EXERCISE:
Output the data verbatim, with nothing added or dropped.
Start of DATASET EXCERPT
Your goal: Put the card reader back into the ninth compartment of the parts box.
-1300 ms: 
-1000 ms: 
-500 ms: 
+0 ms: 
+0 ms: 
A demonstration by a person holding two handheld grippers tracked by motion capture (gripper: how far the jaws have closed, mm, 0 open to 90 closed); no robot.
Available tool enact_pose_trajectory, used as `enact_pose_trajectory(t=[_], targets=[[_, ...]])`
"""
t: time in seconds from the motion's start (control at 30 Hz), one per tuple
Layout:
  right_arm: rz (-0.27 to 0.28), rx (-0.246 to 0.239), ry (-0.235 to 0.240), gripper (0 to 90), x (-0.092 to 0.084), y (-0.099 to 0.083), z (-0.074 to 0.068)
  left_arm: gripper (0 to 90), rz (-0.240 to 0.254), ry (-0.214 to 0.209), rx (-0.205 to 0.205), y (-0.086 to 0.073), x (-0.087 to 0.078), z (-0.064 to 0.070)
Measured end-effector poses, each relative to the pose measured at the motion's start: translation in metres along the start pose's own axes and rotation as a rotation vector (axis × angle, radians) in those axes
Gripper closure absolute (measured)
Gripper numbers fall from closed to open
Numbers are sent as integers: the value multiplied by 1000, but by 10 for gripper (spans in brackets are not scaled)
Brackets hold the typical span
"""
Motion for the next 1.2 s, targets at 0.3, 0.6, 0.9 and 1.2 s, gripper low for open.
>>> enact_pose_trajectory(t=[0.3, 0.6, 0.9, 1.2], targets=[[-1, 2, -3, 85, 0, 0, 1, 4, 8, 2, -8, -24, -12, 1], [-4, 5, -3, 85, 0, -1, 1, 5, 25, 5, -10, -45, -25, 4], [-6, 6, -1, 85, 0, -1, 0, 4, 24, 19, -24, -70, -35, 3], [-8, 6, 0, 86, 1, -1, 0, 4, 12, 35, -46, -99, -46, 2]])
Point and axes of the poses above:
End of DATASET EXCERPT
RESPONSE BOX:
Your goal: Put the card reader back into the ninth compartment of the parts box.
-1300 ms: 
-1000 ms: 
-500 ms: 
+0 ms: 
+0 ms: 
A demonstration by a person holding two handheld grippers tracked by motion capture (gripper: how far the jaws have closed, mm, 0 open to 90 closed); no robot.
Available tool enact_pose_trajectory, used as `enact_pose_trajectory(t=[_], targets=[[_, ...]])`
"""
t: time in seconds from the motion's start (control at 30 Hz), one per tuple
Layout:
  right_arm: rz (-0.27 to 0.28), rx (-0.246 to 0.239), ry (-0.235 to 0.240), gripper (0 to 90), x (-0.092 to 0.084), y (-0.099 to 0.083), z (-0.074 to 0.068)
  left_arm: gripper (0 to 90), rz (-0.240 to 0.254), ry (-0.214 to 0.209), rx (-0.205 to 0.205), y (-0.086 to 0.073), x (-0.087 to 0.078), z (-0.064 to 0.070)
Measured end-effector poses, each relative to the pose measured at the motion's start: translation in metres along the start pose's own axes and rotation as a rotation vector (axis × angle, radians) in those axes
Gripper closure absolute (measured)
Gripper numbers fall from closed to open
Numbers are sent as integers: the value multiplied by 1000, but by 10 for gripper (spans in brackets are not scaled)
Brackets hold the typical span
"""
Motion for the next 1.2 s, targets at 0.3, 0.6, 0.9 and 1.2 s, gripper low for open.
>>> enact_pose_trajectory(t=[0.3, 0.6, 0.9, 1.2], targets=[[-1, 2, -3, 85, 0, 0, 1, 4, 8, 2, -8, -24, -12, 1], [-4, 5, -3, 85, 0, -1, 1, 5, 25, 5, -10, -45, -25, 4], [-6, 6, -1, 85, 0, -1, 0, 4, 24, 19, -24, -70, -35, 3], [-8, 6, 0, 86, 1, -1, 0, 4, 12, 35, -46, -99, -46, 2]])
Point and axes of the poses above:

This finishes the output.